Using PyPI packages (aka “pip install”) involves two main steps.
To add pip dependencies to your MODULE.bazel
file, use the pip.parse
extension, and call it to create the central external repo and individual wheel external repos. Include in the MODULE.bazel
the toolchain extension as shown in the first bzlmod example above.
pip = use_extension("@rules_python//python/extensions:pip.bzl", "pip") pip.parse( hub_name = "my_deps", python_version = "3.11", requirements_lock = "//:requirements_lock_3_11.txt", ) use_repo(pip, "my_deps")
For more documentation, including how the rules can update/create a requirements file, see the bzlmod examples under the {gh-path}examples
folder.
We are using a host-platform compatible toolchain by default to setup pip dependencies. During the setup phase, we create some symlinks, which may be inefficient on Windows by default. In that case use the following .bazelrc
options to improve performance if you have admin privileges:
startup --windows_enable_symlinks
This will enable symlinks on Windows and help with bootstrap performance of setting up the hermetic host python interpreter on this platform. Linux and OSX users should see no difference.
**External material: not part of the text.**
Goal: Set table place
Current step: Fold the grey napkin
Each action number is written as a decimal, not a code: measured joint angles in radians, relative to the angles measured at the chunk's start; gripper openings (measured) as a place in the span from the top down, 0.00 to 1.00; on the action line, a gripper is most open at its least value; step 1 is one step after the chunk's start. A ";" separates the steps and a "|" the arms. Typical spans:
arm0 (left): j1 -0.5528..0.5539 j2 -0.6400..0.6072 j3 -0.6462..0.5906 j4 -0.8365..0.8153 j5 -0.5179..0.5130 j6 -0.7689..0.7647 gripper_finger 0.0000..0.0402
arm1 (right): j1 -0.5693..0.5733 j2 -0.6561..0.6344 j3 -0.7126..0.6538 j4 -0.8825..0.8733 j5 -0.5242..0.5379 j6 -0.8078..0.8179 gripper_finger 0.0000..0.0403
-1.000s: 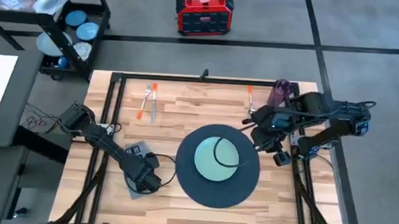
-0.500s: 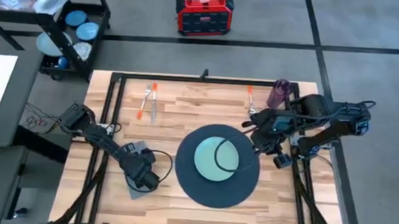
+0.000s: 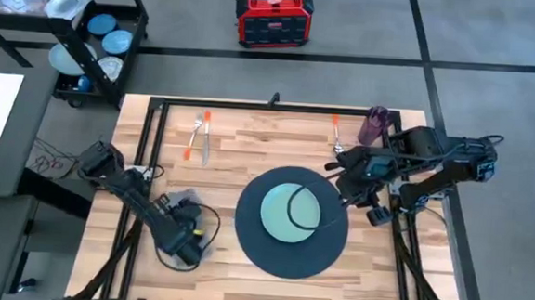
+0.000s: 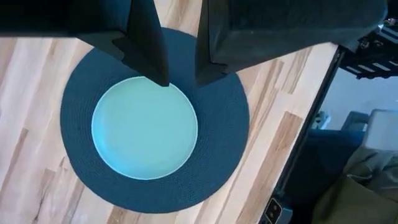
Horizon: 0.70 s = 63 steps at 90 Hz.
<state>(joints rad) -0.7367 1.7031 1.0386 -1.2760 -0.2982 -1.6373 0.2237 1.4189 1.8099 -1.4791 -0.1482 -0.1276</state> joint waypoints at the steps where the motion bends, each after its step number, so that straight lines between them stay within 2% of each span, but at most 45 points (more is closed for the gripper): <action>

To add pip dependencies to your WORKSPACE
, load the pip_parse
function and call it to create the central external repo and individual wheel external repos.
load("@rules_python//python:pip.bzl", "pip_parse") # Create a central repo that knows about the dependencies needed from # requirements_lock.txt. pip_parse( name = "my_deps", requirements_lock = "//path/to:requirements_lock.txt", ) # Load the starlark macro, which will define your dependencies. load("@my_deps//:requirements.bzl", "install_deps") # Call it to define repos for your requirements. install_deps()
Note that since pip_parse
is a repository rule and therefore executes pip at WORKSPACE-evaluation time, Bazel has no information about the Python toolchain and cannot enforce that the interpreter used to invoke pip matches the interpreter used to run py_binary
targets. By default, pip_parse
uses the system command "python3"
. To override this, pass in the python_interpreter
attribute or python_interpreter_target
attribute to pip_parse
.
You can have multiple pip_parse
s in the same workspace. Or use the pip extension multiple times when using bzlmod. This configuration will create multiple external repos that have no relation to one another and may result in downloading the same wheels numerous times.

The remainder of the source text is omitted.